There have also been growing concerns that Belarus - a close ally of the Kremlin - could be used as a staging post to attack Ukraine from the north after military activity including planned joint aviation drills in the country and a fresh transfer of Russian troops there.
Russia's defence ministry, in a statement, said the strike on the buildings in Kramatorsk was a revenge operation for the deadly Ukrainian attack last week on a Russian barracks in Makiivka, in part of the Donetsk region controlled by Moscow's forces, in which at least 89 servicemen were killed.
It said Moscow had used what it called reliable intelligence to target the Ukrainian troops. More than 700 Ukrainian troops had been housed in one hostel and more than 600 in another, it said.
"As a result of a massive missile strike on these temporary deployment points of Ukrainian army units, more than 600 Ukrainian servicemen were destroyed," the defence ministry said.
If true, it would be the single largest loss of Ukrainian troops since Russia invaded on Feb. 24 last year. Neither side in the war, now in its eleventh month, usually disclose losses.
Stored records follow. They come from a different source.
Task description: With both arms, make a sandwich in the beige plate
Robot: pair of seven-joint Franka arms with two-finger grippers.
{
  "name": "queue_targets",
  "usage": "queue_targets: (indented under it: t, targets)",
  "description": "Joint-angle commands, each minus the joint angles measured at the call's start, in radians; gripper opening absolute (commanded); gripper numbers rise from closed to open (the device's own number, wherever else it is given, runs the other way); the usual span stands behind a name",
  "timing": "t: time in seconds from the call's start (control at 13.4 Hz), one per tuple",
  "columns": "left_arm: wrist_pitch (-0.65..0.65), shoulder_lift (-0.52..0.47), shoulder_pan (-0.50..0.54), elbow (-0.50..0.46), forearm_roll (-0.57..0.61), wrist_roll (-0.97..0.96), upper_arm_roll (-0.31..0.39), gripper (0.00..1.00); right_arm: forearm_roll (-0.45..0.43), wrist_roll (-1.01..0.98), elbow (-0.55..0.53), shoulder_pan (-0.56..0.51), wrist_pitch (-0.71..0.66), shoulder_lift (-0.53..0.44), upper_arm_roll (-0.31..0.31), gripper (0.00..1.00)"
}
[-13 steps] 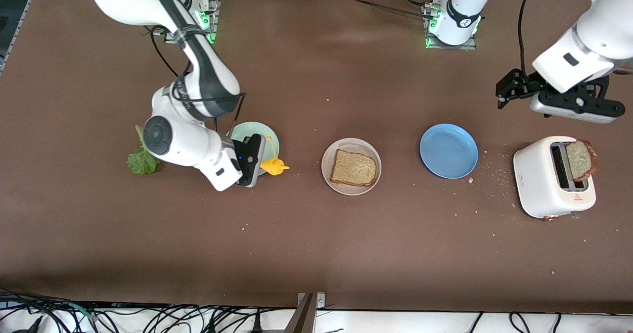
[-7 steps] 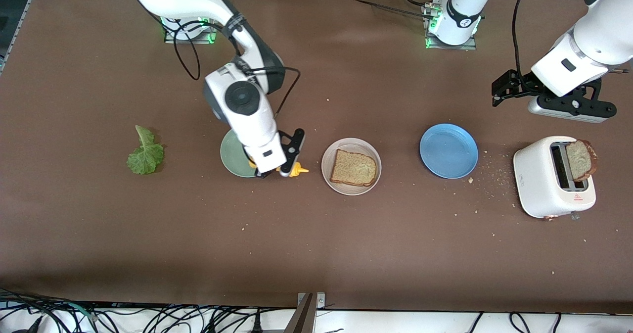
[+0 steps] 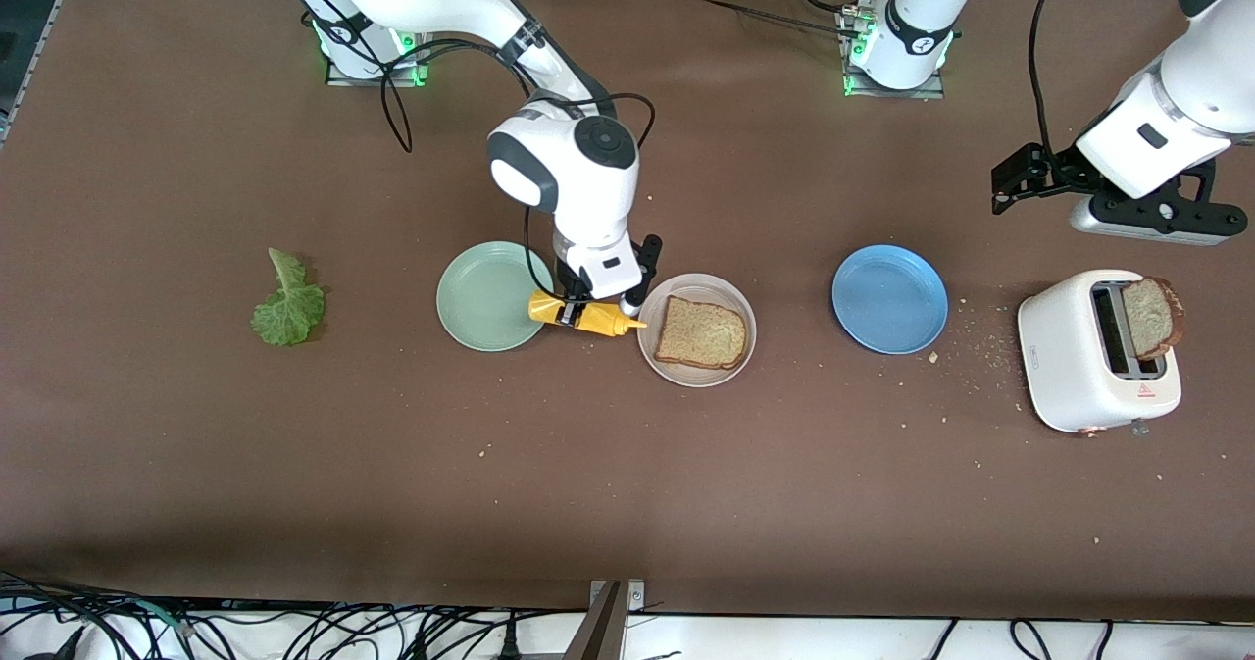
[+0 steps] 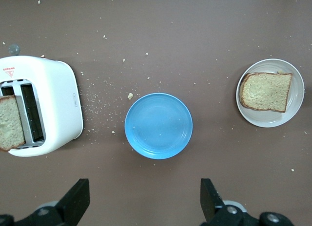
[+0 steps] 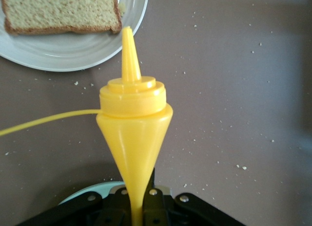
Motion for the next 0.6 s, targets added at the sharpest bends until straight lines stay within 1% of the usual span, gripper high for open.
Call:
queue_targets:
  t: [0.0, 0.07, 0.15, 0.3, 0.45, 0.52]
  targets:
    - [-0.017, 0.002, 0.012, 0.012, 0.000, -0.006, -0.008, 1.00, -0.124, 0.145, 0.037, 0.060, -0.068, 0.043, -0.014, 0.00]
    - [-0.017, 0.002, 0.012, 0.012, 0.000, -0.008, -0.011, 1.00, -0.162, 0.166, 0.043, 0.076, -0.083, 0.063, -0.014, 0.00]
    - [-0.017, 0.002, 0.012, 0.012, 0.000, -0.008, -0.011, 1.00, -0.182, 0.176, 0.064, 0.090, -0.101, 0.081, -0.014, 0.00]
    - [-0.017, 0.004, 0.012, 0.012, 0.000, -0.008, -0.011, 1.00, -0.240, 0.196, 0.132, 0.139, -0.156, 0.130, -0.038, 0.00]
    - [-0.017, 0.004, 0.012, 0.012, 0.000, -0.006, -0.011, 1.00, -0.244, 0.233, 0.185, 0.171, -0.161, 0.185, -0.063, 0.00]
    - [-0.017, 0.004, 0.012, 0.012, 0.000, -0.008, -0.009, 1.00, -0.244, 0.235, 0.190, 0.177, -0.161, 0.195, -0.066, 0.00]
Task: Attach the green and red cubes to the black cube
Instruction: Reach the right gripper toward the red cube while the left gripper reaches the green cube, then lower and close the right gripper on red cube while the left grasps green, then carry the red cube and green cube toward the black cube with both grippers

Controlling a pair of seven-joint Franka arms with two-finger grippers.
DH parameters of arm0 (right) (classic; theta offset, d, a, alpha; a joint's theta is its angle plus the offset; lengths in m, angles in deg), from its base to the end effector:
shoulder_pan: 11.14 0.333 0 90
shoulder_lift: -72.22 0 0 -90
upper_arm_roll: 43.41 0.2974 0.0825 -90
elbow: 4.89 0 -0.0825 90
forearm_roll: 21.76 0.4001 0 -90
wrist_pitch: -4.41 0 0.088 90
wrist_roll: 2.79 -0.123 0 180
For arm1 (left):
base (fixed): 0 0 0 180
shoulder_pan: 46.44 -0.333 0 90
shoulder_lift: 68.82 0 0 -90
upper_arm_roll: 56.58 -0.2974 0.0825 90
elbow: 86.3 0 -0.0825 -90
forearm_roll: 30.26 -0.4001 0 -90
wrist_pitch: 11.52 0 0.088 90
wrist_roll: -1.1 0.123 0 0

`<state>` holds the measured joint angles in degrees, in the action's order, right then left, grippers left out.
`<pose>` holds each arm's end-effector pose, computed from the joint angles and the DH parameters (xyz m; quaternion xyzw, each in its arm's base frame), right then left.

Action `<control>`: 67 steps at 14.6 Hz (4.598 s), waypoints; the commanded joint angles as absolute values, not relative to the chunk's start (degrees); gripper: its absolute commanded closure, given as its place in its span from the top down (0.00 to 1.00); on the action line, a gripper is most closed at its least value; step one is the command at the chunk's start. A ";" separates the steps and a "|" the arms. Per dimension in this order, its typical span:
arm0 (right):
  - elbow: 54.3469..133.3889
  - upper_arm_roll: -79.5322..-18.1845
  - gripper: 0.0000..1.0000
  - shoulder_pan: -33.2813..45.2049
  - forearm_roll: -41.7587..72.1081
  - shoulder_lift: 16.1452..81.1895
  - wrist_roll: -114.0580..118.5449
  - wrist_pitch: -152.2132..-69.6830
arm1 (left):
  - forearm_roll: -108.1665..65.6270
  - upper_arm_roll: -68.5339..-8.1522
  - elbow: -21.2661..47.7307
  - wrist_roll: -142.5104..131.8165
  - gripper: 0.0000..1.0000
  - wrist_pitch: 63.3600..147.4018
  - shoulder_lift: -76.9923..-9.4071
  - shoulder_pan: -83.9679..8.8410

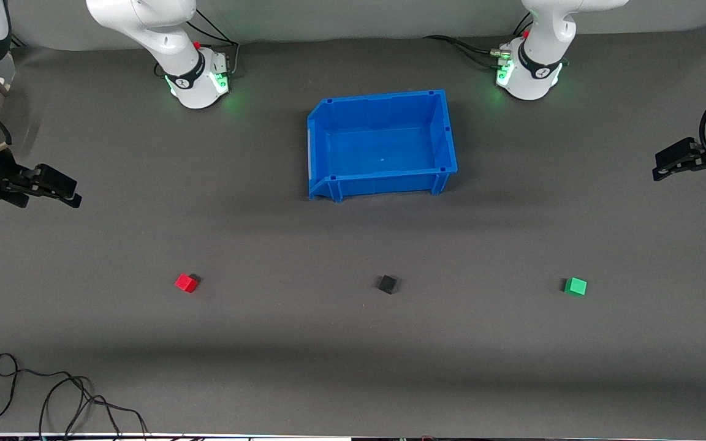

Ukraine was believed to have stopped housing troops close together in single facilities after a deadly Russian missile strike on a base in western Ukraine in March which killed dozens.
The practice of housing soldiers all together came into focus too after Ukraine's New Year's Day strike, with Russian military commanders subject to fierce criticism inside Russia for not dispersing their forces.
'A NORMAL DAY'
In Kramatorsk, residents in the populated area around the dormitories described the force of the explosion that rocked their homes overnight but said it was not out of the ordinary for the region, close to the eastern front.
The residents said they heard explosions shortly after 11 p.m. local time - midnight Moscow time - when a ceasefire declared by Russia for Eastern Orthodox Christmas had been due to end.
The Russian statement named two buildings, the dormitory of a site called College No.47 and a dormitory affiliated with College No.28, both in Kramatorsk.
Reuters visuals showed some of the windows broken at the College No.47 dormitory. There was a large crater in the courtyard. The windows of the nearby college had been smashed.
The College No.28 dormitory was entirely intact. A crater lay about 50 metres away from it closer to some garages. Some of the college's windows were smashed.
"It was very loud, it threw people out of their beds. Some people hurt their fingers because of the blast wave," said Polina, 74, a resident who lives across from one of the dormitories.
"There was an explosion, and then another explosion. The windows shook... Really, there's nothing else to tell you. Just a normal day," said Mykhailo, a 41-year-old resident.
Oleksandr Honcharenko, Kramatorsk's mayor, said the attack had damaged two educational facilities and eight apartment buildings and garages but that there had been no casualties.
Pavlo Kyrylenko, Ukraine's governor of Donetsk, had said earlier that Russia had launched seven missile strikes on Kramatorsk.
Russia has repeatedly shelled Kramatorsk, which is also in the Donetsk region, one of four regions Moscow claims to have formally incorporated into Russia, something Ukraine and most countries in the world do not recognise.
Kramatorsk lies a few miles northwest of Bakhmut, a small city which Russia has been trying to take for more than five months in a brutal battle which has become the scene of some of the fiercest fighting in recent weeks.
Ukrainian officials earlier said at least two people had been killed elsewhere in Russian overnight bombing after the unilateral Russian Orthodox Christmas ceasefire had expired.
A 50-year-old man had been killed in the northeastern region of Kharkiv, Oleh Synehubov, the governor of the region, said on the Telegram messaging app.
Another person had been killed in overnight attack on Soledar, close to Bakhmut, local officials said.
Reuters could not immediately verify those claims.